Hauteville-House, 9 avril [1866].

Je ne suis pas absent, cher Louis, puisque j’ai toujours ma place dans votre cœur. Votre lettre me charme et m’émeut ; j’y sens notre jeunesse. Cette jeunesse, vous l’avez toujours. À petit enfant, jeune père, et votre enfant a six ans. Cette aurore se mêle gracieusement à vous-même, et vous en avez la lumière. Soyez heureux. Vous aimez mon livre, vous me le dites avec cette grande éloquence de l’artiste éminent, et cette douce cordialité du vieil ami.

J’ai sans cesse sous les yeux, dans ma masure d’exil, plusieurs œuvres fortes et éclatantes signées Louis Boulanger. Je les regarde, et je songe. — Où sont les roses d’antan ? — Vous êtes toujours mon peintre aimé, mon compagnon regretté, un de ces doux frères du commencement, plus précieux et plus chers encore à la fin.

Je me mets aux pieds de votre femme, cher Louis, et dans vos bras.

V.[1]


À Alfred Asseline.


H. H., 14 avril 1866.

Tu as tout bonnement écrit six pages exquises. La dernière est grande et belle. Tu fais dignement la forte explication du Moïse : « Tu es le génie et tu exprimes Dieu. » Cela est superbe. Et tout ce que tu dis de la langue et du style ! c’est neuf, vrai et savant. C’est de la haute critique, de la critique d’artiste et de poëte. Le poëte est le premier des critiques, de même qu’il est le premier des philosophes ; il sait le fond de l’art et la loi de l’idéal.

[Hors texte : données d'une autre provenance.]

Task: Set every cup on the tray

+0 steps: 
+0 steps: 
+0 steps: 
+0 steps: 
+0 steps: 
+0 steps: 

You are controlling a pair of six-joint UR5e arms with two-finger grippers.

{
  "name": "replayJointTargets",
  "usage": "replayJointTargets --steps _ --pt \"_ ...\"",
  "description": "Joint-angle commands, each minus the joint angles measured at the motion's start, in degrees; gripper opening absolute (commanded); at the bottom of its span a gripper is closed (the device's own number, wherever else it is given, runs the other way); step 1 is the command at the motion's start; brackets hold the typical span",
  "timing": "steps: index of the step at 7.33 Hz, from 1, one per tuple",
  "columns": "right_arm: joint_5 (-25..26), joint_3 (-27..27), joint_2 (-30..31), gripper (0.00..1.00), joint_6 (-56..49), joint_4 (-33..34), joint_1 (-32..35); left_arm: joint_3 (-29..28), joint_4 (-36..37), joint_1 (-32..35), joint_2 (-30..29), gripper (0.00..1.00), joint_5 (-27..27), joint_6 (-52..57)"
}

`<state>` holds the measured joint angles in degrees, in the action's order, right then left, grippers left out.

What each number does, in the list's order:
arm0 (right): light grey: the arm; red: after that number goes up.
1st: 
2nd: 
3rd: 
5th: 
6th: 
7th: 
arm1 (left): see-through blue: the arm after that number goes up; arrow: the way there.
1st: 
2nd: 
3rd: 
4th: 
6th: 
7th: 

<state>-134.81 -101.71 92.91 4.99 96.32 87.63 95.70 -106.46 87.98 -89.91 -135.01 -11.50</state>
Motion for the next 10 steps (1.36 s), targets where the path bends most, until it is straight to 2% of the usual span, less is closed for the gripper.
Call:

Quelle belle analyse tu fais des Travailleurs de la Mer, au triple point de vue sujet, composition et style. En quelques mots, tout est dit. Je fais bien mieux que te remercier, je te félicite.

Deux choses sous ce pli :

1° Un bon pour retirer chez Lacroix ton exemplaire.

2° Une première page signée de moi que tu feras coudre en tête du premier volume.

Et à bientôt et à toujours.

Siempre tuyo.

V. H.
  1. Archives de la famille de Victor Hugo.